> TASK DETAILS
Report all lines of the data below that hold the word "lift".

> AVAILABLE DATA
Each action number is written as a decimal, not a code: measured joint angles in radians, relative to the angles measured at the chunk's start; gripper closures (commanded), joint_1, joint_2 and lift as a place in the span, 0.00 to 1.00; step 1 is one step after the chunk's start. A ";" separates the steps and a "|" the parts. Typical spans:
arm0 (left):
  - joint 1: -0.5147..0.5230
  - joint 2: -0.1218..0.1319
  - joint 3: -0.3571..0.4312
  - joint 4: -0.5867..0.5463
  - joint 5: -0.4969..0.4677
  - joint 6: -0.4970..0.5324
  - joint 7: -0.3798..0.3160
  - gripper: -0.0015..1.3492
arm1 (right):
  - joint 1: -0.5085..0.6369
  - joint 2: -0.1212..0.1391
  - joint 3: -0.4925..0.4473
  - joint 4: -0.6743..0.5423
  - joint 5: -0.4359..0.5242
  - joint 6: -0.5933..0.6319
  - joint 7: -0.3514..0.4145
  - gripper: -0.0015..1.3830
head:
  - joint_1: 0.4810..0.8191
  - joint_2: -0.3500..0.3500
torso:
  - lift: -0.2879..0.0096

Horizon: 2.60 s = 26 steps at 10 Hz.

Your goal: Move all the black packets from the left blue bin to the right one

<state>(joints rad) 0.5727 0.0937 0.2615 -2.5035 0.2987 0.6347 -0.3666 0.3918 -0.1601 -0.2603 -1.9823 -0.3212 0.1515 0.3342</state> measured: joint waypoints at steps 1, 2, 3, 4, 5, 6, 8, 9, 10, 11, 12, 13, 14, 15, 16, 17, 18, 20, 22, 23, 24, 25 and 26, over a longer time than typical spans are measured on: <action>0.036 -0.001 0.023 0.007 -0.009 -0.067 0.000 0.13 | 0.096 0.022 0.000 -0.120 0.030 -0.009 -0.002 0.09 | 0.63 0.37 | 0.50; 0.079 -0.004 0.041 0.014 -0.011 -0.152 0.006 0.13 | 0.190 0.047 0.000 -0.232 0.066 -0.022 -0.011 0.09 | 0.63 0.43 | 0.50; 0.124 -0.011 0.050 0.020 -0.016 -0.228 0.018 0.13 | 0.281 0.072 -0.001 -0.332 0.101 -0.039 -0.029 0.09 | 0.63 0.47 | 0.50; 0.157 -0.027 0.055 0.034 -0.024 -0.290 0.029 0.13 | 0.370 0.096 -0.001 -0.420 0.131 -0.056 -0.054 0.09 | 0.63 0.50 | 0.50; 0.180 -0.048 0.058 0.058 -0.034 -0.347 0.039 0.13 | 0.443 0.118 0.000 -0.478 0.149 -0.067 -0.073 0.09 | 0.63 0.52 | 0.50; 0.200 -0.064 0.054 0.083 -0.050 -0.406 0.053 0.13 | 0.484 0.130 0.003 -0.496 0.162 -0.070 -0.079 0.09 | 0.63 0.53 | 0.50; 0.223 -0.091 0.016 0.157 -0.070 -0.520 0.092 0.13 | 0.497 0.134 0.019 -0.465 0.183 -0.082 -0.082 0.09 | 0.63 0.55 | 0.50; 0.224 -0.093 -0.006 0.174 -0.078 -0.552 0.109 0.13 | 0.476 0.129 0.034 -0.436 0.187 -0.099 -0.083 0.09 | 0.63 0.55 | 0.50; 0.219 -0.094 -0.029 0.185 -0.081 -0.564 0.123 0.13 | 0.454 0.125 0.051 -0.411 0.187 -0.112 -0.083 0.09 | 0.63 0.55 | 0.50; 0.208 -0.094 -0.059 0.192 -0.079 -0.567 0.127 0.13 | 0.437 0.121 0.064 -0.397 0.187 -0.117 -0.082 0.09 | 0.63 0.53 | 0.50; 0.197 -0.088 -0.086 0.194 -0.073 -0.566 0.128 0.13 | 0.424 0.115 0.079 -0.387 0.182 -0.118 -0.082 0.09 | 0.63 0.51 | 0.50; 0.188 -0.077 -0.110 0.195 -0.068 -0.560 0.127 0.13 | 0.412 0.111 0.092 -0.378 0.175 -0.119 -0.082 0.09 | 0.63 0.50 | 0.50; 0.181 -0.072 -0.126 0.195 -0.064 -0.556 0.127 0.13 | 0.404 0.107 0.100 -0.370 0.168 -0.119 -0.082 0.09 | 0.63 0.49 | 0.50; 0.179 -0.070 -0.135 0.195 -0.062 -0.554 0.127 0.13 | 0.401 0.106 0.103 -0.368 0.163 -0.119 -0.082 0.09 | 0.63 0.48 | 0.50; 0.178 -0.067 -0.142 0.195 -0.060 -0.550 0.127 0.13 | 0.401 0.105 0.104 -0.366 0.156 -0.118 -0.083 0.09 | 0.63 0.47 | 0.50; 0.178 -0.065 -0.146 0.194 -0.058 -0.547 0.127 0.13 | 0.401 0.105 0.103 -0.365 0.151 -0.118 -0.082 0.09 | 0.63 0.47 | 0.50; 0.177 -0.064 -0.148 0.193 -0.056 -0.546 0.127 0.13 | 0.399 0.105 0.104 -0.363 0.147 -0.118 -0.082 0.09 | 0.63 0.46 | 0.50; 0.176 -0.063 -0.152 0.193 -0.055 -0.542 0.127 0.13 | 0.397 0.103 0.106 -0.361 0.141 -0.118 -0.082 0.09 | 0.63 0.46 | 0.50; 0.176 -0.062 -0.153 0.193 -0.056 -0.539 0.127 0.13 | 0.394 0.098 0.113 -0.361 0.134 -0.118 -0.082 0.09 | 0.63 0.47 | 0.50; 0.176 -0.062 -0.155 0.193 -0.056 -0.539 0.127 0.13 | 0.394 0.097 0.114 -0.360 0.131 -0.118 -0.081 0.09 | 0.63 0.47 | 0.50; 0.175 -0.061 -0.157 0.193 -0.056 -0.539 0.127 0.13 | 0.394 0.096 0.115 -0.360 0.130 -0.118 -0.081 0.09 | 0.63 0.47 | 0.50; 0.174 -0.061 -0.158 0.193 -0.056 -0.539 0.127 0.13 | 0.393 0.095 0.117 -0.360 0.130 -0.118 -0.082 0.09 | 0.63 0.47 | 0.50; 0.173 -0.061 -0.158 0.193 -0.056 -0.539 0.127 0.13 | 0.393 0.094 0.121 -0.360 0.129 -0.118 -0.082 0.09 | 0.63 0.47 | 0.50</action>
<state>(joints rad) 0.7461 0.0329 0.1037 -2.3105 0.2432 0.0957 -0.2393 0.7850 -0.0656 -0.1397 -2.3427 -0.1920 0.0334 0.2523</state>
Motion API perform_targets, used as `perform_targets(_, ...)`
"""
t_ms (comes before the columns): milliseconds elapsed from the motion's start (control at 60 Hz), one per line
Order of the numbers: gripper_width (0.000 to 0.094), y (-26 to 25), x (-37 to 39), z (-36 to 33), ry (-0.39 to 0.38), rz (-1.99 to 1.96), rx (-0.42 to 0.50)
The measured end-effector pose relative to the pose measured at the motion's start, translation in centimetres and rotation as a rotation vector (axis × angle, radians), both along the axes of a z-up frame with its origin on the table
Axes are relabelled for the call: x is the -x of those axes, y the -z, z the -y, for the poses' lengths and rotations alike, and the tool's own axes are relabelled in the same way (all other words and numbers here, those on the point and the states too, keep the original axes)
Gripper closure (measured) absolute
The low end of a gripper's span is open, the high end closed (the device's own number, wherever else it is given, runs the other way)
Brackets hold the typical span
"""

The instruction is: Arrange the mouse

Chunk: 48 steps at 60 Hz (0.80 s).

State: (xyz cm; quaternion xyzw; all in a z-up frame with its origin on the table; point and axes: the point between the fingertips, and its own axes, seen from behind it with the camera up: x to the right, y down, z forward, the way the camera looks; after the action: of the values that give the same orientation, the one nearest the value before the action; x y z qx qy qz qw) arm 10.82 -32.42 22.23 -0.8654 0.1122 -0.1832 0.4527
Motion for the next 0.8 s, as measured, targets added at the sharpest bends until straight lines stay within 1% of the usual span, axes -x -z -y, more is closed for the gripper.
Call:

> EXERCISE ANSWER
Each action number is written as a decimal, not a code: measured joint angles in radians, relative to the angles measured at the chunk's start; gripper closures (commanded), joint_1, joint_2 and lift as a place in the span, 0.00 to 1.00; step 1 is one step after the chunk's start. A ";" separates the steps and a "|" the parts. Typical spans:
  - lift: -0.2879..0.0096

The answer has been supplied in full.